Posted on June 22, 2011, in Customer Focus, People and tagged , , , . Bookmark the permalink. 7 Comments.

  1. interesting article. I’d be curious to learn more about what you did in each role. right now I feel like I am in a “do it” position, although my supervisor (also a “lean” person) and I are trying to work towards “influencing” and teaching.

    • Ann, that is a great question. In my first role I was a lean change agent for a specific plant. I reported directly to the plant manager. The plant manager made it clear the lean change agents had the right to engage and make changes. We made changes and made mistakes. We were the “doers”. We execute the changes and made sure they were sustaining.

      My second role was a corporate role to help the company get their lean efforts up and running. I had no responsibility to the site. I had to spend time influencing the vice president and plant managers. Then they gave me permission to work with the teams inside the plant. I was traveling the country supporting several sites so I couldn’t take responsibility for the execution. I had to influencing the teams to want to act.

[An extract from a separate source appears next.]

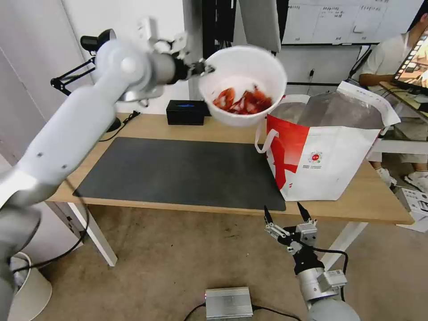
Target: Pick up the trash from the table and place it into the takeout bag.
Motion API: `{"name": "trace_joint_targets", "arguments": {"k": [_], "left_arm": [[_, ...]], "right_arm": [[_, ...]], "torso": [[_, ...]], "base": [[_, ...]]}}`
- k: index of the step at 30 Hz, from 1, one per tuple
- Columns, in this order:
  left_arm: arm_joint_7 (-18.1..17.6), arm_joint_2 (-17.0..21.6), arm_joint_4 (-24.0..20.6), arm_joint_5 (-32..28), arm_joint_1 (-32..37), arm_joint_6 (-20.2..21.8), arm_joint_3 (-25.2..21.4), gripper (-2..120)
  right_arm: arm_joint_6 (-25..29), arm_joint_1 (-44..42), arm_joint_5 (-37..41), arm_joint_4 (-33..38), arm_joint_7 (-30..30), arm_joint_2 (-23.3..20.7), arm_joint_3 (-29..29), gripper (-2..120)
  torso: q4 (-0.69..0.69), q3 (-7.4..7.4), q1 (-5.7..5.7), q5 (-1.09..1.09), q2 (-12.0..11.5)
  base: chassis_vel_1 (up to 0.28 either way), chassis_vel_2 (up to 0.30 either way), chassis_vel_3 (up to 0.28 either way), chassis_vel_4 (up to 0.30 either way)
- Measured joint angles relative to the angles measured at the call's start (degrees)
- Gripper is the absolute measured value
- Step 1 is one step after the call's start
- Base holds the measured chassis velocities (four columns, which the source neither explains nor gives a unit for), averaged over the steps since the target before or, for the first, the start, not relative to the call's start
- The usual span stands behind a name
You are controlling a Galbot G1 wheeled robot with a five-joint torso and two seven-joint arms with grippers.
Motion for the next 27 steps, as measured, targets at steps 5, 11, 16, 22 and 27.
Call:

      In my current role, I am in another corporate lean change agent role. Now we have some responsibility on execution and some responsibility on influencing. We have to understand the role we will be playing in each situation so we provide the right support.

      There is still some influencing you can do as you are a doer. It is harder. But the trick is to influence as doing. For example, I was charged with reducing changeover time in a facility. I presented a plan to reduce changeover on 8 pieces of equipment during the year, but part of the plan was to train 5 other facilitators on how to lead a changeover kaizen event. When they agreed, I spent time influencing the new facilitators in lean thinking and SMED techniques and why SMED is important.

      This is just one way to infuse the two.

  2. thanks for clarifying Matt. I agree that doers can influence. In fact, I have to influence as I don’t have a whole lot of authority to just act on everything. What I struggle with is getting managers to engage in lean and follow through on our lean events. We are improving though 🙂

  3. Great article Matt. I am an internal consultant too. I think understanding the role is important.

    At my current organization, in the beginning our consultantcy model was to influence but then we ended up shifingt to doers when when the internal clients were too busy or had a crisis. The prevailing thought was the results will get people engaged in doing the work. The problem was, it became expected we were the doers and Lean became something delegated instead of owned by the people doing the work. We have positioned ourselves as influencers now but some clients still have the perception of us as doers that we have to work through.

    There are some times we have to partner with clients to help with some of the doing, but I would never do something without them near my side. I firmly believe they won’t sustain unless they have dirty hands from helping build it.

  4. Matt, Good article and the comments after by you and Brian. This is a normal struggle I think for many organization and the lean leaders. It is probably related to the level of involvement the management team has with lean. In my experience the less knowledgeable the management and the less than know about real lean (people development) the more they think of it as tools and they want you to just do. The more they know of lean the more they know the benefit is from influencing. I recently had a change of management at my company that made my role change from influencing to doing. I think the role is a balancing act sometimes but the real long term benefit is not from doing but from influencing.

  5. I have always looked at it as a balancing act….you need to ‘do enough’ to gain the credibility to influence.
    In my opinion, understanding the expectations of your clients (and honestly, 98% of the time they really don’t know what to expect) is not only key but should help a person understand what is needed (i.e. more do for credibility or influence).